Sudden Minor Illness
        If you come down with something, bring a handkerchief should you sneeze to
        show your personal hygiene and respect for their health.  Indicate you know
        the cause, and why it may impact your performance, they are at no risk of
        catching anything from you and the interview was very important to you.  if
        they want to shake hands after the meeting, that is their informed decision.
        Discussing anything that may change the clarity or volume of your voice, or
        "fog" your mind from medications should be brought to their attention at the
        start of the interview.  This allows them to dispel it versus wondering over the
        course of the interview if this is the way you always are.

 15.  Being Angry
        Angry people may frighten co-workers and/or customers or clients.  They
abuse people and/or equipment.  Obligation to remove them from
        consideration.  Human Resources should be informed of the anger.

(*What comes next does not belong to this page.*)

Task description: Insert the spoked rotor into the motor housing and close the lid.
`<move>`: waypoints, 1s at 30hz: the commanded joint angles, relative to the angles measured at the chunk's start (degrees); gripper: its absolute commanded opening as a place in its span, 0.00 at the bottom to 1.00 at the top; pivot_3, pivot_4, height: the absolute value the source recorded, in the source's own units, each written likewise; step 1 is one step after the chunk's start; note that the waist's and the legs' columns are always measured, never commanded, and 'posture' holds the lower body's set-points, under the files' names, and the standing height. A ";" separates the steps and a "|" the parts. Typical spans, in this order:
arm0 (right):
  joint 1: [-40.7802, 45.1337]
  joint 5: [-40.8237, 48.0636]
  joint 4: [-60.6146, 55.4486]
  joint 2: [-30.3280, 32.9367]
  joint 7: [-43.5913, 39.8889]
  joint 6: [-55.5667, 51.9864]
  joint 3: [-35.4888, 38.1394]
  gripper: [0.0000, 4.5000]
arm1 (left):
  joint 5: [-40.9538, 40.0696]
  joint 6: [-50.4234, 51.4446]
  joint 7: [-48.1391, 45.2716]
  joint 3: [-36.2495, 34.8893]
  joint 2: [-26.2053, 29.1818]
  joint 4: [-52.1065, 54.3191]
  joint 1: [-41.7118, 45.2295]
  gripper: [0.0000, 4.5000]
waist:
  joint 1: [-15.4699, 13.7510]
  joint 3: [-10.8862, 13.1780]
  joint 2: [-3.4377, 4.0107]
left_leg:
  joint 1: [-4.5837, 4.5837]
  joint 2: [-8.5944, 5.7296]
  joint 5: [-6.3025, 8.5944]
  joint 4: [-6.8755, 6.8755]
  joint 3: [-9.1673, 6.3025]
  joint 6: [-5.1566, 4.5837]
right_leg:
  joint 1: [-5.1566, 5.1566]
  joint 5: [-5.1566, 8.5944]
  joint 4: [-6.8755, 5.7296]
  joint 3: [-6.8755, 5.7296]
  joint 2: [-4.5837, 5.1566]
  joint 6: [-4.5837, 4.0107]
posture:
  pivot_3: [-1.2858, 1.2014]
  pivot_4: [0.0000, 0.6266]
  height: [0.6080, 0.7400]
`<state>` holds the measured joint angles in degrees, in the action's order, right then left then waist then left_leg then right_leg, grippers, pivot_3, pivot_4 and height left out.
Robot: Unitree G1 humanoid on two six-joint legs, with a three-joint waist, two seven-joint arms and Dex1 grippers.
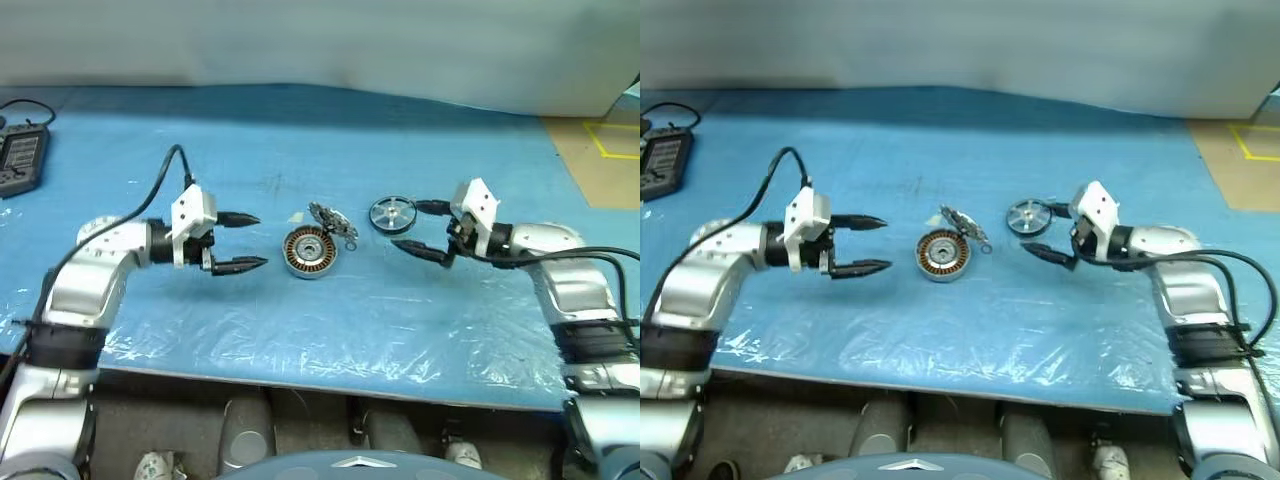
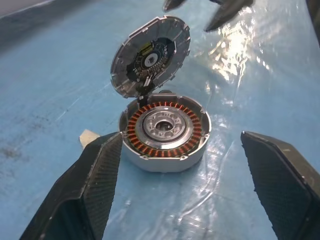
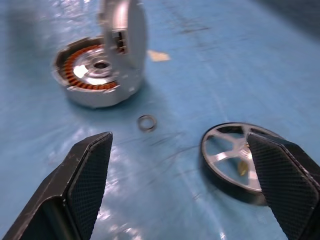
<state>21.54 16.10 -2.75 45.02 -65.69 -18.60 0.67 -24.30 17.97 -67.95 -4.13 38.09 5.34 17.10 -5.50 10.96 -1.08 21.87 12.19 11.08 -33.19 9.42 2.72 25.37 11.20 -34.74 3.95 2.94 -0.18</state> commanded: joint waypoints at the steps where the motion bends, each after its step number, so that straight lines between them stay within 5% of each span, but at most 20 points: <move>1: -1.07 0.14 -8.49 4.53 -5.07 -0.88 -3.25 1.00 | -1.53 -5.49 3.11 -2.31 -3.66 3.18 -4.40 0.88 | 0.03 -0.01 0.00 | -0.11 0.04 0.01 0.01 0.00 -0.02 | -0.09 0.02 0.00 0.00 -0.01 0.01 | 0.52 0.24 1.00; 13: 10.10 -10.43 -2.48 -3.48 -9.22 8.69 -21.65 1.00 | 1.73 -19.99 0.30 1.10 -10.85 -11.71 -5.51 0.88 | 0.55 -0.07 0.03 | -0.25 0.47 0.00 0.00 0.14 -0.07 | -0.13 0.09 -0.11 -0.72 0.13 -0.12 | 0.52 0.24 1.00; 30: 23.55 -17.60 15.30 -19.21 -9.14 20.04 -28.83 1.00 | 1.73 -22.67 0.88 1.94 -12.54 -14.65 -5.37 0.88 | 1.60 -0.08 0.02 | -0.22 0.58 -0.10 -0.14 0.14 -0.01 | -0.08 0.22 -0.51 -0.90 0.14 -0.32 | 0.52 0.24 1.00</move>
<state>43.09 -1.07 11.87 26.45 -75.04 -0.24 -28.09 -21.51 -4.48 -67.28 -1.82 25.55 -10.81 11.92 -3.90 10.89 -1.07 21.64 12.77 10.98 -33.33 9.56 2.71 25.29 11.43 -35.29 3.05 3.07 -0.52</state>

 16.  Sharing Too Much Information (TMI)
        Sometimes,people have a whole-truth-and-nothing-but-the-truth mindset in
        a job interview so everything is put "on the table" for every question.  This is
        neither smart, helpful or productive.  Avoid taking the award for the most
        boring interview.

 17.  Flirting, Bribery, or other Unprofessional Conduct
        Not the time, place, or conduct for a job interview.  Guaranteed rejection of
        the candidate to avoid problems starting that hour.  Incident may be reported
        to Human Resources and potentially Legal should complaints be leveled.

 18.  Do not request or collect Contact Information or ask Next Steps
        Lack of interest or knowledge of the interviewing process.  The Candidate
        should have exchanged Business Cards with everyone at the start of the
        session and asked about Next Steps before leaving the interview.

 19.  No Follow-up
        Candidate should have sent a hand-written thank you card to each person in
        the interview ideally that same day and checked the spelling of each name and
        every word.  Fail to follow-up suggests lack of interest.

 20.  Stupid Interviewee Statements
        a)  I'm Not Good at Working With People
             Great way to end a conversation with, especially early on.

        b)  I'm So OCD (Obsessive Compulsive Disorder) 
             Trivializes a medical disorder that impacts millions of people.
             This becomes an offensive and hurtful statement disqualifying the person.

        c)  What About Vacation?
             A good way to find you won't be receiving any from this employer.

        d)  Leaving My Job Because The Company Is Toxic
             Never go negative on a manager, colleague or company.  Waive Bye Bye
        e)  Not Excited About the Position
             If this job was your stepping stone into the company, you're toast.

        f)  I Don't Have Any Questions For You
            Says no research was done on the company.  No interest ... no opportunity.

 21.  No Company Research
        People are often proud of their company and you should share in that pride
        if you want to work there.  Do you research before coming to the interview




In an interview many questions, including weird ones, may come your way.
Look at the material within The CT Groups web site on questions and spend time
on questions that are:
  -  Behavioral (Tell me about a time when you ...)
  -  Tell me about your worst ...
  -  Tell me about your assignments
  -  What have you enjoyed work on and what did you not enjoy?